# [Task to complete]
Print, word for word, the opening line of the data below and every line after it through the line that contains "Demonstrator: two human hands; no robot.", but not the pictures.

[Start of Attachment]

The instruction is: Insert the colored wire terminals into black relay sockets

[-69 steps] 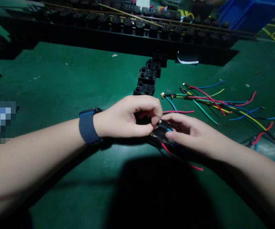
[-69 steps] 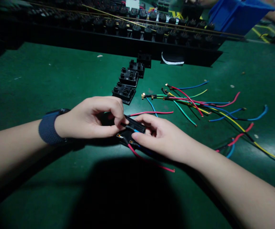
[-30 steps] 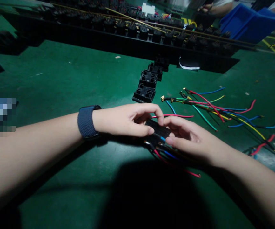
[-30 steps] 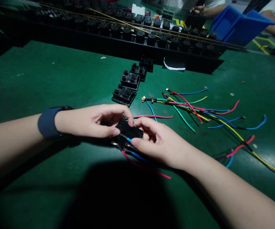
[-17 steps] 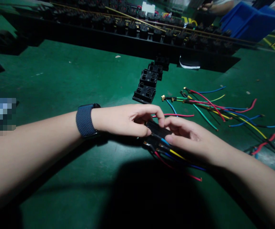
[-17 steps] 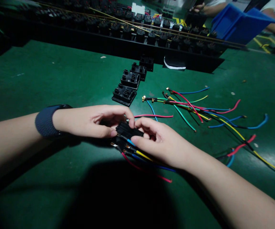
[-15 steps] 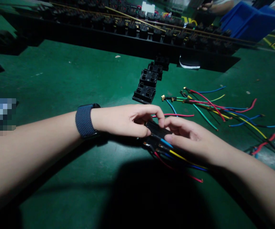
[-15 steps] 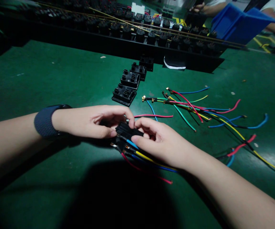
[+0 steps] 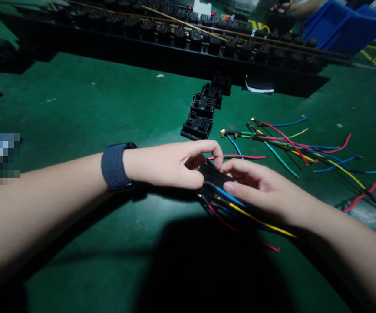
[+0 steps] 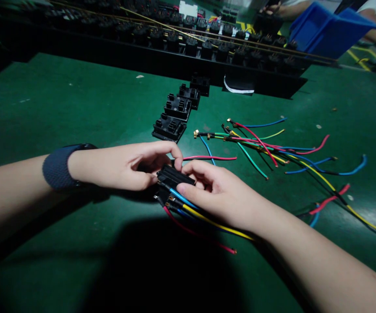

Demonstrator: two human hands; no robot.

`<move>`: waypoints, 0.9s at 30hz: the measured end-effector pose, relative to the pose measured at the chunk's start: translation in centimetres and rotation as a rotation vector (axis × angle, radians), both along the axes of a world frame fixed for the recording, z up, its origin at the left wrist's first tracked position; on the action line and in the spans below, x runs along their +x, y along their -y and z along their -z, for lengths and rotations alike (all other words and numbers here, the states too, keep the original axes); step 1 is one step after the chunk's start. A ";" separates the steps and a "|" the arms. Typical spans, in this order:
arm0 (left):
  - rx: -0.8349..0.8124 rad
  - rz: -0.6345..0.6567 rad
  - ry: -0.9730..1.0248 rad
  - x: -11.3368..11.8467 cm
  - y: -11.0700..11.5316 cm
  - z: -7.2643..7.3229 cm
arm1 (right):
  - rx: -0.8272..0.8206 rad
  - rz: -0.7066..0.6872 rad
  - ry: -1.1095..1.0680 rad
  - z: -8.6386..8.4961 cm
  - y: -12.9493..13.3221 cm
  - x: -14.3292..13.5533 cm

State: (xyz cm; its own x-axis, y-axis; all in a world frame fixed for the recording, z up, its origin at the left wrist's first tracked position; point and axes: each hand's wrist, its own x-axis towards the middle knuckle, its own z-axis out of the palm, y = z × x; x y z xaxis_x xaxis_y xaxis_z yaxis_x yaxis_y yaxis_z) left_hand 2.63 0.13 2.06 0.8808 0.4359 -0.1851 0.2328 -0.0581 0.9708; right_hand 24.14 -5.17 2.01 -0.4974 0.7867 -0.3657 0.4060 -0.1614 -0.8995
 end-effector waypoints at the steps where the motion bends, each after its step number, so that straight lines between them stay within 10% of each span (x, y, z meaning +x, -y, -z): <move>1: -0.002 0.001 0.001 0.0 0.0 0.0 | -0.013 0.002 -0.007 0.0 0.0 0.0; 27: 0.127 0.018 -0.082 0.1 0.0 -0.2 | -0.070 0.024 -0.011 0.3 0.0 -0.4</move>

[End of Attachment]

# [Task answer]
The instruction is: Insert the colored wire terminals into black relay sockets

[-69 steps] 
[-69 steps] 
[-30 steps] 
[-30 steps] 
[-17 steps] 
[-17 steps] 
[-15 steps] 
[-15 steps] 
[+0 steps] 
[+0 steps] 

Demonstrator: two human hands; no robot.

No additional output is required.